Coronakrise: hds fordert Verlängerung der Lohnausgleichskasse

„Betriebe möchten ihre Mitarbeiter unterstützen und so gut es geht auch weiterhin beschäftigen“

Der hds fordert die Verlängerung und entsprechende Aufstockung der Leistungen aus der Lohnausgleichskasse für Betriebsunterbrechungen infolge der COVID-19-Pandemie. „Bekanntlich ist dieses Hilfsinstrument auf neun Wochen begrenzt, die im Zeitraum vom 23. Februar bis zum 31. August 2020 in Anspruch genommen werden können. Diese Zeit ist aufgrund der anhaltenden Schließungen und Tätigkeitsunterbrechungen zu knapp bemessen. Betriebe, die am 12. März ihre Mitarbeiter in die Lohnausgleichkasse schicken mussten, befinden sich bereits in der siebten Woche“, betonen hds-Präsident Philipp Moser und Vizepräsident Sandro Pellegrini.

Vor allem in der Gastronomie, aber auch im Dienstleistungsbereich, wie etwa bei den Event- und Reisedienstleistern, ist im Vergleich zu anderen Wirtschaftssektoren eine verlängerte Schließung und Unterbrechung der unternehmerischen Tätigkeit so gut wie sicher.

Allein in Südtirol sind seit 12. März 3850 Gastrobetriebe (Cafés und Eisdielen, Bars und Pubs sowie Restaurants) geschlossen. Diese Betriebe trifft es am härtesten. Durch die wochenlangen Zwangsschließungen und den fehlenden Umsatz befinden sich diese in sehr große Schwierigkeiten.

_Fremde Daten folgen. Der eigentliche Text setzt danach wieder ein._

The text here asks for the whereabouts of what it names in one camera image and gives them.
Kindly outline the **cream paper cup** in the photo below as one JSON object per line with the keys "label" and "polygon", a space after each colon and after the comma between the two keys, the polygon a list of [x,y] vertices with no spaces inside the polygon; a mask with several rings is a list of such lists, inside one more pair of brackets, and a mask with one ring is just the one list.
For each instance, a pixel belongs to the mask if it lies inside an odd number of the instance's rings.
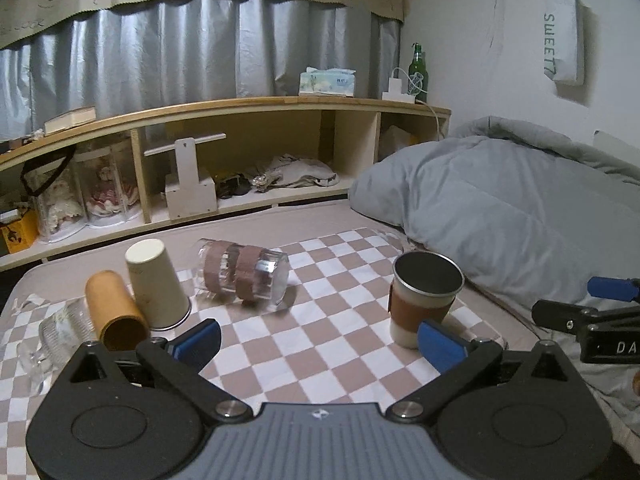
{"label": "cream paper cup", "polygon": [[134,301],[151,330],[170,330],[190,313],[191,304],[166,246],[158,238],[131,245],[125,252]]}

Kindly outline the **checkered beige white cloth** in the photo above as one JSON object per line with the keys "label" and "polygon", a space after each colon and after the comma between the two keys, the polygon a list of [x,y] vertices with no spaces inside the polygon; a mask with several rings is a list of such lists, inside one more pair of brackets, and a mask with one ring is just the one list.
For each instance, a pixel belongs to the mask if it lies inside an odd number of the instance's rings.
{"label": "checkered beige white cloth", "polygon": [[[217,300],[194,289],[195,271],[179,271],[190,316],[154,335],[172,339],[214,318],[221,350],[201,375],[254,412],[267,401],[378,402],[384,410],[439,375],[419,352],[390,338],[388,290],[404,241],[393,232],[361,228],[278,248],[291,263],[293,299],[287,296],[277,308]],[[38,479],[26,454],[26,429],[53,377],[40,396],[32,396],[16,350],[23,341],[36,346],[44,318],[85,298],[18,298],[1,320],[1,479]]]}

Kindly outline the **orange-brown cylindrical cup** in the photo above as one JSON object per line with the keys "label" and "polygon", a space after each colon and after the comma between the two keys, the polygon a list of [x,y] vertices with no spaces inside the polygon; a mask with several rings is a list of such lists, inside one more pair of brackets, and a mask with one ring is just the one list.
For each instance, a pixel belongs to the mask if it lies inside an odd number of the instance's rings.
{"label": "orange-brown cylindrical cup", "polygon": [[85,298],[94,331],[107,350],[134,350],[150,336],[146,319],[118,273],[104,270],[90,276]]}

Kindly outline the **doll in clear case left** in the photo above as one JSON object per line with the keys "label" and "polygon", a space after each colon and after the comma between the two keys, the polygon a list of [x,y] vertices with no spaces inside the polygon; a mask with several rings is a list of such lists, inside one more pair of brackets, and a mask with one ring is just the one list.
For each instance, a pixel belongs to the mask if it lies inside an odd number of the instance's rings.
{"label": "doll in clear case left", "polygon": [[75,153],[75,145],[59,148],[26,160],[21,170],[20,180],[37,215],[40,240],[48,244],[65,240],[88,223]]}

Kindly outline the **yellow box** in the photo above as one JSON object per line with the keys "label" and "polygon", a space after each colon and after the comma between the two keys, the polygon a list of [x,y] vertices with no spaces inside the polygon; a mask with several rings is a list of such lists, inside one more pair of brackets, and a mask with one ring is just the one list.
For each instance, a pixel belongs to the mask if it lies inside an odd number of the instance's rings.
{"label": "yellow box", "polygon": [[32,209],[11,209],[1,214],[0,255],[28,249],[38,238],[37,215]]}

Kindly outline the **clear glass mug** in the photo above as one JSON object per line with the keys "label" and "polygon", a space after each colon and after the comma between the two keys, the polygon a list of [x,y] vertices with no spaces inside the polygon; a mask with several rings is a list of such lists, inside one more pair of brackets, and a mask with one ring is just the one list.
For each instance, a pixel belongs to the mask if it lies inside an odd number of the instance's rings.
{"label": "clear glass mug", "polygon": [[82,298],[60,307],[38,325],[38,342],[22,341],[16,352],[25,371],[29,394],[38,396],[81,344],[96,339],[88,307]]}

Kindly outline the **grey silver curtain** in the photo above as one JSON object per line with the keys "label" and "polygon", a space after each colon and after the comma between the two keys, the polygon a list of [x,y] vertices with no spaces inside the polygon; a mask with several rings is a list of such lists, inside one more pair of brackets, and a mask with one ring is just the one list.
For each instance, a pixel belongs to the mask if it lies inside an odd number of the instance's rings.
{"label": "grey silver curtain", "polygon": [[309,67],[344,68],[377,98],[400,23],[305,0],[155,0],[80,14],[1,52],[1,135],[69,110],[99,117],[198,101],[294,96]]}

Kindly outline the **green glass bottle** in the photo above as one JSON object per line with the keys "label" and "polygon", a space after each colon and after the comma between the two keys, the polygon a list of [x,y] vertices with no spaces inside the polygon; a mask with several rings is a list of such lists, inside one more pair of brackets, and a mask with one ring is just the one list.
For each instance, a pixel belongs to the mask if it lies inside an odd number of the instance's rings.
{"label": "green glass bottle", "polygon": [[423,48],[415,42],[412,45],[412,60],[408,68],[408,93],[417,101],[425,103],[428,92],[428,73]]}

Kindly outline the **book on shelf top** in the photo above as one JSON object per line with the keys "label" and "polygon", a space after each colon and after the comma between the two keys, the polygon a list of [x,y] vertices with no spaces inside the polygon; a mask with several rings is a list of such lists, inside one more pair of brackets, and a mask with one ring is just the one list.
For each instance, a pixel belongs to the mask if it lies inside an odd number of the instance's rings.
{"label": "book on shelf top", "polygon": [[68,112],[49,119],[44,123],[43,132],[46,136],[53,133],[75,128],[96,120],[96,108],[87,106],[69,110]]}

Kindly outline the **white hanging paper bag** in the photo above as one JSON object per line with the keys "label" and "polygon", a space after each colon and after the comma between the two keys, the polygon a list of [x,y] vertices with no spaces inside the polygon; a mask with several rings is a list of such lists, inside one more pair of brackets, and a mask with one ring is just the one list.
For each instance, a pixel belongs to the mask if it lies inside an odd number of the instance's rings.
{"label": "white hanging paper bag", "polygon": [[544,0],[544,74],[555,84],[580,87],[585,80],[582,2]]}

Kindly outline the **white charger block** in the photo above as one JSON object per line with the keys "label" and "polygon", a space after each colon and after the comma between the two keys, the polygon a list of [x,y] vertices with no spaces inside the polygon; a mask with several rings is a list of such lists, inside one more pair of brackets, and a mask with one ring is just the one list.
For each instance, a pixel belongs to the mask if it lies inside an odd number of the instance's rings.
{"label": "white charger block", "polygon": [[409,104],[416,102],[414,96],[402,91],[402,80],[396,77],[390,77],[388,80],[388,89],[382,93],[382,100]]}

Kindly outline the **steel cup with leather sleeve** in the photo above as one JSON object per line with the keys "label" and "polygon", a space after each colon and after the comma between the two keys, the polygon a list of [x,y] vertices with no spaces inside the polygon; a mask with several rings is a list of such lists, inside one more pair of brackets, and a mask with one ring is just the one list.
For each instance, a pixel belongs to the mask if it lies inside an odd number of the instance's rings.
{"label": "steel cup with leather sleeve", "polygon": [[441,323],[465,284],[450,258],[430,250],[404,252],[393,262],[387,312],[390,336],[398,346],[418,348],[423,321]]}

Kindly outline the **doll in clear case right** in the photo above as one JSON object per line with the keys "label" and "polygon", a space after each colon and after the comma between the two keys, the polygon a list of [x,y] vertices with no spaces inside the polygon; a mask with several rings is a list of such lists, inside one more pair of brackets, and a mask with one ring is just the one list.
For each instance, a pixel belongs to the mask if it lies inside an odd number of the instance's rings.
{"label": "doll in clear case right", "polygon": [[118,226],[142,213],[129,139],[80,152],[74,161],[90,226]]}

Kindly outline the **grey duvet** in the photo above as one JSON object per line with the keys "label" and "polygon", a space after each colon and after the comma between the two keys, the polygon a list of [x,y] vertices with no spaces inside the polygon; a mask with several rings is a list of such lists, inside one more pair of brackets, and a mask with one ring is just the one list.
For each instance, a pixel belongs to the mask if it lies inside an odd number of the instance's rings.
{"label": "grey duvet", "polygon": [[348,197],[519,315],[541,299],[591,304],[595,275],[639,274],[638,168],[530,122],[489,116],[403,148]]}

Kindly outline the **tissue box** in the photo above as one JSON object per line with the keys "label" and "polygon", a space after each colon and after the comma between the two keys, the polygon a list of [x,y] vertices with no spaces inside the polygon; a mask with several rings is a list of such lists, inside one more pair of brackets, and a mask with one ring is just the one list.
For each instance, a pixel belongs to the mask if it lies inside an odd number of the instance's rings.
{"label": "tissue box", "polygon": [[355,95],[356,72],[344,68],[319,70],[307,67],[299,76],[300,96],[347,96]]}

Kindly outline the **crumpled beige cloth on shelf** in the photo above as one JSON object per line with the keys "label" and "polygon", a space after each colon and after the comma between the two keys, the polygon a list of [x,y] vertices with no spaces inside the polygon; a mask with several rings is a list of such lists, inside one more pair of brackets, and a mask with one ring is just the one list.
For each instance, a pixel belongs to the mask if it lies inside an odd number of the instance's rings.
{"label": "crumpled beige cloth on shelf", "polygon": [[274,188],[329,188],[340,182],[338,174],[324,162],[290,154],[273,157],[269,162],[258,162],[245,175],[252,187],[262,193]]}

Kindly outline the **doll in clear case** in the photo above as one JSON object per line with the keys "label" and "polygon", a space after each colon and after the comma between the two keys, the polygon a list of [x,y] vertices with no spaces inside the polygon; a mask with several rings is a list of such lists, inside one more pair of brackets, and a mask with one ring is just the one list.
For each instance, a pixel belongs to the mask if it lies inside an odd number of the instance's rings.
{"label": "doll in clear case", "polygon": [[129,139],[80,152],[74,161],[90,226],[118,226],[142,213]]}
{"label": "doll in clear case", "polygon": [[75,153],[75,145],[59,148],[26,160],[21,170],[20,180],[37,215],[40,240],[48,244],[65,240],[88,223]]}

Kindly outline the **long wooden shelf unit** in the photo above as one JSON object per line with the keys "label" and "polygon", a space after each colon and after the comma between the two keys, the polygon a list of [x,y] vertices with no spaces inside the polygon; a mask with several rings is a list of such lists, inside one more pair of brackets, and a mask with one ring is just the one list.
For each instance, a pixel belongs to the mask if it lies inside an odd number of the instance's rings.
{"label": "long wooden shelf unit", "polygon": [[[2,170],[69,146],[126,136],[141,214],[117,226],[82,229],[60,242],[35,242],[2,257],[2,270],[221,214],[343,196],[378,160],[384,128],[405,128],[416,143],[435,141],[447,135],[450,116],[446,108],[397,101],[264,96],[152,108],[53,133],[2,155]],[[222,200],[192,178],[218,181],[284,154],[324,162],[337,173],[337,184],[250,191]]]}

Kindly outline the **clear ribbed glass cup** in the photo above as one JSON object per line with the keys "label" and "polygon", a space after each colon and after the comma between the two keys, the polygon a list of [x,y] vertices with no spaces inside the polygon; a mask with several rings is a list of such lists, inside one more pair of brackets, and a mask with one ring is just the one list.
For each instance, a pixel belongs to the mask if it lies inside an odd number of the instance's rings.
{"label": "clear ribbed glass cup", "polygon": [[288,309],[295,302],[297,287],[290,280],[285,252],[200,238],[189,256],[195,293],[202,299],[239,301],[266,312]]}

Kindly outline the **wooden stand with crossbar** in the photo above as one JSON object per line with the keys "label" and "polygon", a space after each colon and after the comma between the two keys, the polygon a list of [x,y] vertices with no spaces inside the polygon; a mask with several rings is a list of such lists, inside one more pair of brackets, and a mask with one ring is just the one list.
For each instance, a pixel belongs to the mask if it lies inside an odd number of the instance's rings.
{"label": "wooden stand with crossbar", "polygon": [[144,156],[173,152],[176,170],[165,178],[165,198],[169,218],[186,220],[214,214],[218,211],[215,181],[204,167],[198,166],[198,144],[221,141],[224,133],[213,133],[199,138],[181,138],[173,144],[148,148]]}

„Eine Verlängerung der Lohnausgleichskasse ist somit eine effiziente Maßnahme zur Linderung der derzeitigen Situation“, so die hds-Führung. „Die Betriebe möchten ihre Mitarbeiter unterstützen und so gut es geht auch weiterhin beschäftigen. Es geht hier viel Wissen und Können, das sonst für den Wiederaufbau verloren geht. Aber es geht auch um die vielerorts persönliche Bindung zu den Mitarbeitern“, unterstreichen Moser und Pellegrini abschließend.